--- Assignment ---
All pictures are to be excluded when the data below is output verbatim.

== Segment start ==

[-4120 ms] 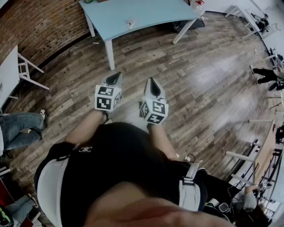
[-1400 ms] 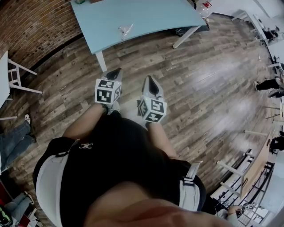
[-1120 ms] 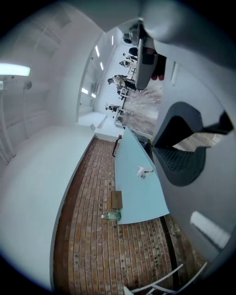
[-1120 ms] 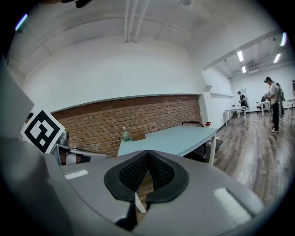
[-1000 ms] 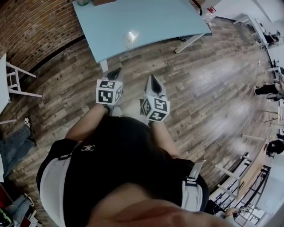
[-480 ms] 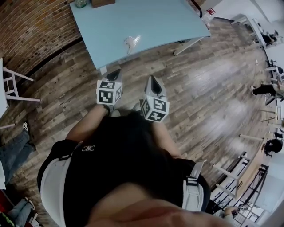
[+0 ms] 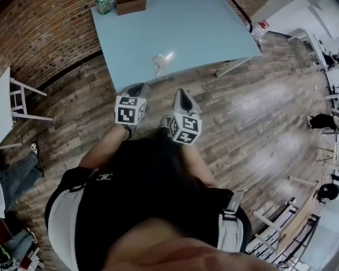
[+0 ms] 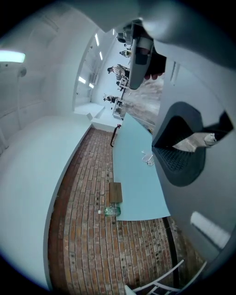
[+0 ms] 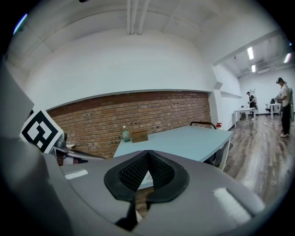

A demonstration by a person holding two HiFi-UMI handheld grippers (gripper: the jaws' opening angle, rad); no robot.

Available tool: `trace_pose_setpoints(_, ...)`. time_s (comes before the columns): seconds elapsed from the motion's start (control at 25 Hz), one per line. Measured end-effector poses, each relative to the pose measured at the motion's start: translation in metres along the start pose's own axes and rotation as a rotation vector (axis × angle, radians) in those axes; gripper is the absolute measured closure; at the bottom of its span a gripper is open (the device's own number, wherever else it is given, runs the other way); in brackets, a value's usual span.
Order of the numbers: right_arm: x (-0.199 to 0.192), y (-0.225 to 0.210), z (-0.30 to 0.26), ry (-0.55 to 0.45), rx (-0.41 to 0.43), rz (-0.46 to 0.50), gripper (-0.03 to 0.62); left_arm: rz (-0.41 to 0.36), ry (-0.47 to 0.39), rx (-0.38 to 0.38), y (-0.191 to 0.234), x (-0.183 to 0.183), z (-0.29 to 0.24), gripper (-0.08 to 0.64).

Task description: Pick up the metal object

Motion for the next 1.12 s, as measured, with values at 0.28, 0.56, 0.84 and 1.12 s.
trace_pose_setpoints(0.28, 0.027, -0.035, -0.058, 0.026, 0.066, -0.015, 0.578, 0.014, 0.041, 0.047, 0.003, 0.03, -0.051, 0.558)
trace_pose_setpoints(0.56, 0.054, -0.063, -0.107, 0.058, 0.148, 0.003, 0.578, 0.032, 0.074, 0.104, -0.001, 0.057, -0.097, 0.558)
trace_pose_setpoints(0.84, 0.07, -0.08, -0.144, 0.078, 0.234, -0.009, 0.578, 0.04, 0.117, 0.192, -0.001, 0.065, -0.114, 0.558)
trace_pose_setpoints(1.12, 0.084, -0.105, -0.17, 0.097, 0.289, -0.025, 0.578, 0.049, 0.145, 0.276, -0.002, 0.075, -0.134, 0.55)
Point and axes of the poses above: the fingertips, and each gripper's own axes: z backward along the fingers, y to its left, x out of its top, the point moved 9 cm from there along z, backward along the fingers, and after that the axes turned 9 degrees about -z, right-handed, at the moved point
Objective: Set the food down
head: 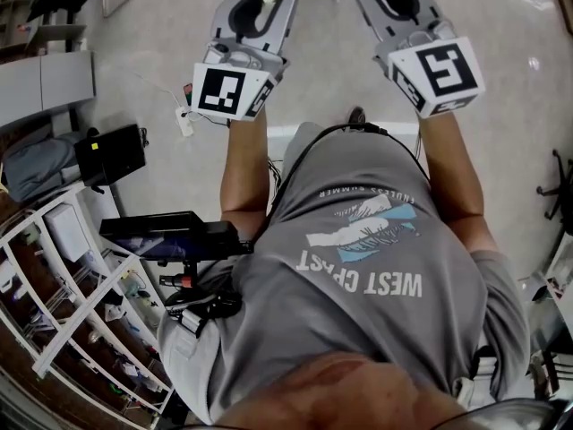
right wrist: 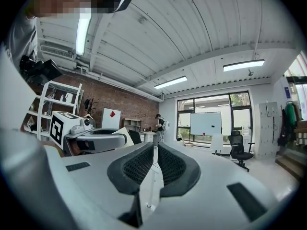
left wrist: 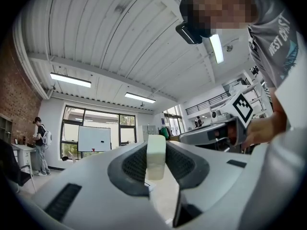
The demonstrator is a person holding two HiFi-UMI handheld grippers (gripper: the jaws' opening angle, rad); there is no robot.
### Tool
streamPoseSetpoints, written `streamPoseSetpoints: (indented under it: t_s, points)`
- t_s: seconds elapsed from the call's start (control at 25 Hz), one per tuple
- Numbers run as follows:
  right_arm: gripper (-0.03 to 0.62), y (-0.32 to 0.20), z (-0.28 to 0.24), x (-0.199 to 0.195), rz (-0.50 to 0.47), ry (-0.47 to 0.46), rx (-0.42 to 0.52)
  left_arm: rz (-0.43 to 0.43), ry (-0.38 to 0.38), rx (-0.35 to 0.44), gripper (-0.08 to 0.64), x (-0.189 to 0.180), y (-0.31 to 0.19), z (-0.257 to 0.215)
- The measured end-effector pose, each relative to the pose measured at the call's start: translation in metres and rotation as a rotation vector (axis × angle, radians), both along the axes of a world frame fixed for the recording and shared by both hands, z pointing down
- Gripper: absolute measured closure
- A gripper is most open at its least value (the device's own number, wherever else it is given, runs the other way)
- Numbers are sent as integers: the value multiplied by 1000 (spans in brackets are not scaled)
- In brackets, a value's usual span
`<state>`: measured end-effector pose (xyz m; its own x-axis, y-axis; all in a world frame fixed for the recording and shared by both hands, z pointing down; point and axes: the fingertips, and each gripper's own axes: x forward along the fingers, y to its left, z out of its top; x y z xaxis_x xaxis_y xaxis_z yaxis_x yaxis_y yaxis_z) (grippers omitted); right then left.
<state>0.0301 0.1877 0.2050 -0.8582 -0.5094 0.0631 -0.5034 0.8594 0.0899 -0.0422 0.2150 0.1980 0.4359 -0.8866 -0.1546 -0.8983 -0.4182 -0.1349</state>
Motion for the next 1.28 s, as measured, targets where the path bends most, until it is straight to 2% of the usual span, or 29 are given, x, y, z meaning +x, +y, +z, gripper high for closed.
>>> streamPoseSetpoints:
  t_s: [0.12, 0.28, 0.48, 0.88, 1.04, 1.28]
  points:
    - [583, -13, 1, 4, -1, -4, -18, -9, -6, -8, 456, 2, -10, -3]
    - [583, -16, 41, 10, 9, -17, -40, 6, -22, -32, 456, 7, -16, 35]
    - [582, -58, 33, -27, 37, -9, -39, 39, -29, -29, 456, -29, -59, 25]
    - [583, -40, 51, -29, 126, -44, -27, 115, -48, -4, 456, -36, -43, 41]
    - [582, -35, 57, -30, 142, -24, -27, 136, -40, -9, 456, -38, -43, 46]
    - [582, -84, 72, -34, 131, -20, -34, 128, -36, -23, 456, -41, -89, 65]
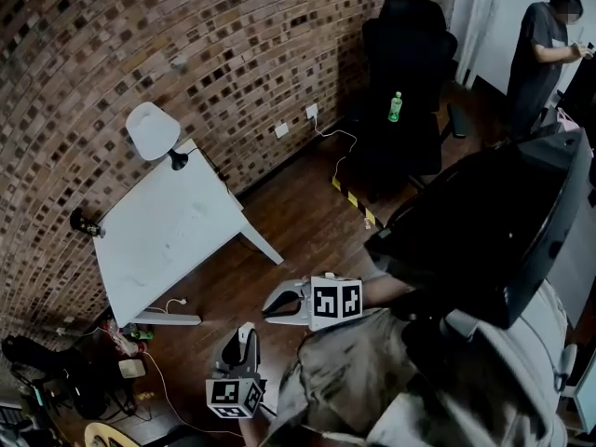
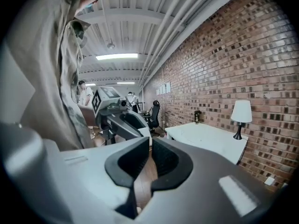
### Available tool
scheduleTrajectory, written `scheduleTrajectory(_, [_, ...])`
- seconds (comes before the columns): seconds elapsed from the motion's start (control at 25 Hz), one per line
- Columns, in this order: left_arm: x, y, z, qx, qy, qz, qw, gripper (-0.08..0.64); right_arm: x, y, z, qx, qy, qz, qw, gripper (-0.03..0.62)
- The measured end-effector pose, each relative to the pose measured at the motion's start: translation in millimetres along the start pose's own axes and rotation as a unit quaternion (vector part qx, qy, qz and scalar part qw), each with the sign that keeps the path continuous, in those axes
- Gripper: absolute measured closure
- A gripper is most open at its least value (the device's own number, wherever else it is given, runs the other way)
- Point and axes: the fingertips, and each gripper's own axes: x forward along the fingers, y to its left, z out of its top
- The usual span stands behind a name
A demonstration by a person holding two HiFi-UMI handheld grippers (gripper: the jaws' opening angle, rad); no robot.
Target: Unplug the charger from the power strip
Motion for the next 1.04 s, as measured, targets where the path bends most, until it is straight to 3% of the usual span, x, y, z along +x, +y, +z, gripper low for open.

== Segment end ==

--- Task result ---
[-4120 ms] 
[-1400 ms] 
[-1120 ms] 
[-1120 ms] 
[-1000 ms] 
[-480 ms] 
[+0 ms] 
[+0 ms] 
[+0 ms] 

A demonstration by a person holding two HiFi-UMI handheld grippers (gripper: the jaws' opening angle, rad); no robot.

Available tool: `trace_pose_setpoints(_, ...)`. time_s (comes before the columns): seconds elapsed from the motion's start (control at 25 Hz), one per line. Measured end-effector poses, each relative to the pose measured at the motion's start: translation in metres along the start pose's own axes and rotation as a rotation vector (axis × angle, radians) in those axes; gripper is the absolute measured closure; at the bottom of its span a gripper is open (the device's own number, wherever else it is given, runs the other way); in brackets, a value's usual span.
Order of the numbers: right_arm: x (-0.199 to 0.192), y (-0.225 to 0.210), z (-0.30 to 0.26), ry (-0.55 to 0.45), rx (-0.41 to 0.43), rz (-0.46 to 0.50), gripper (-0.03 to 0.62); left_arm: rz (-0.41 to 0.36), ry (-0.47 to 0.39), rx (-0.38 to 0.38), y (-0.191 to 0.234), x (-0.183 to 0.183), z (-0.29 to 0.24), gripper (-0.08 to 0.64).

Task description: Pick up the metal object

Motion for the next 1.12 s, as measured, with values at 0.28, 0.56, 0.84 and 1.12 s.
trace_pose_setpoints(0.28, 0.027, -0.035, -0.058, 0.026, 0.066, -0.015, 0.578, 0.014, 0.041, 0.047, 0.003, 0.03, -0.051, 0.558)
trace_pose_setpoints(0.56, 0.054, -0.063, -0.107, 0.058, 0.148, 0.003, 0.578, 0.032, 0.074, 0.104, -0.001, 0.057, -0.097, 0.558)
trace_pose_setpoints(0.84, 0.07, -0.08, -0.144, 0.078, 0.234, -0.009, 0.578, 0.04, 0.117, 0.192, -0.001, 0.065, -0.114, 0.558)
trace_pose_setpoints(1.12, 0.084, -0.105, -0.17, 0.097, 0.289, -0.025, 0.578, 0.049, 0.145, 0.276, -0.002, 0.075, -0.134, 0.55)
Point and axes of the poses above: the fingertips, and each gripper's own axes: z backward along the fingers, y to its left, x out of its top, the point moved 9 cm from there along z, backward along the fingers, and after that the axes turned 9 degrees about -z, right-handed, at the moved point
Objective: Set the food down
head: 
right wrist: 
left wrist: 
The demonstrator is a person holding two HiFi-UMI handheld grippers (gripper: the jaws' opening angle, rad); there is no robot.
### Tool
streamPoseSetpoints, written `streamPoseSetpoints: (indented under it: t_s, points)`
- t_s: seconds elapsed from the call's start (control at 25 Hz), one per tuple
- Numbers run as follows:
  right_arm: gripper (-0.03 to 0.62), y (-0.32 to 0.20), z (-0.28 to 0.24), x (-0.199 to 0.195), rz (-0.50 to 0.47), ry (-0.47 to 0.46), rx (-0.42 to 0.52)
  left_arm: rz (-0.43 to 0.43), ry (-0.38 to 0.38), rx (-0.35 to 0.44), gripper (-0.08 to 0.64), x (-0.189 to 0.180), y (-0.31 to 0.19), z (-0.257 to 0.215)
- The measured end-effector pose, each relative to the pose measured at the call's start: translation in metres and rotation as a rotation vector (axis × angle, radians), both along the axes of a world frame fixed for the recording and shared by both hands, z pointing down
- Gripper: absolute measured closure
- A gripper is most open at its least value (the device's own number, wherever else it is given, runs the other way)
- Numbers are sent as integers: the value multiplied by 1000 (spans in brackets are not scaled)
- In brackets, a value's usual span
`<state>`: measured end-effector pose (xyz m; its own x-axis, y-axis; all in a world frame fixed for the recording and shared by both hands, z pointing down; point and axes: the fingertips, and each gripper's own axes: x forward along the fingers, y to its left, z out of its top; x y z xaxis_x xaxis_y xaxis_z yaxis_x yaxis_y yaxis_z) (grippers omitted); right then left.
<state>0.0301 0.1877 0.2050 -0.8582 -0.5094 0.0631 -0.5034 0.8594 0.0899 -0.0422 0.2150 0.1980 0.4359 -0.8866 -0.1546 -0.8983 -0.4182 -0.1349</state>
Motion for the next 1.28 s, as measured, targets where the path bends most, until it is straight to 2% of the usual span, or 29 are given, x, y, z meaning +x, +y, +z, gripper high for closed.
>>> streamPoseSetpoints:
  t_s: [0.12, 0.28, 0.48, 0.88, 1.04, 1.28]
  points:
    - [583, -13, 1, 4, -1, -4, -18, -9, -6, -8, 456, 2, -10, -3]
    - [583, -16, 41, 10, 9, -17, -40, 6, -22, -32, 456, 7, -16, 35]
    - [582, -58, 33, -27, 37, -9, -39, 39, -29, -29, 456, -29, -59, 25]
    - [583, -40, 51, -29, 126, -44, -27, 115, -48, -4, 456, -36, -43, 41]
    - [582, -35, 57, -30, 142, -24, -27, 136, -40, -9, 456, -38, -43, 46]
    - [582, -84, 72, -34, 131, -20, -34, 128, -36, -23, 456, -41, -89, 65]
### Available tool
scheduleTrajectory, written `scheduleTrajectory(_, [_, ...])`
- seconds (comes before the columns): seconds elapsed from the motion's start (control at 25 Hz), one per line
- Columns, in this order: left_arm: x, y, z, qx, qy, qz, qw, gripper (-0.08..0.64); right_arm: x, y, z, qx, qy, qz, qw, gripper (-0.03..0.62)
- The measured end-effector pose, each relative to the pose measured at the motion's start: translation in millimetres along the start pose's own axes and rotation as a unit quaternion (vector part qx, qy, qz and scalar part qw), each with the sign that keeps the path continuous, in those axes
- Gripper: absolute measured closure
- A gripper is most open at its least value (the device's own number, wherever else it is given, runs the other way)
- Point and axes: the fingertips, and each gripper's own axes: x forward along the fingers, y to its left, z out of its top
- The usual span stands behind a name
A demonstration by a person holding two HiFi-UMI handheld grippers (gripper: the jaws' opening angle, rad); no robot.
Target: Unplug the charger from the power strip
Motion for the next 1.04 s, as measured, targets where the path bends most, until it is straight to 3% of the usual span, x, y, z along +x, +y, +z, gripper low for open.

The answer given is complete as it stands.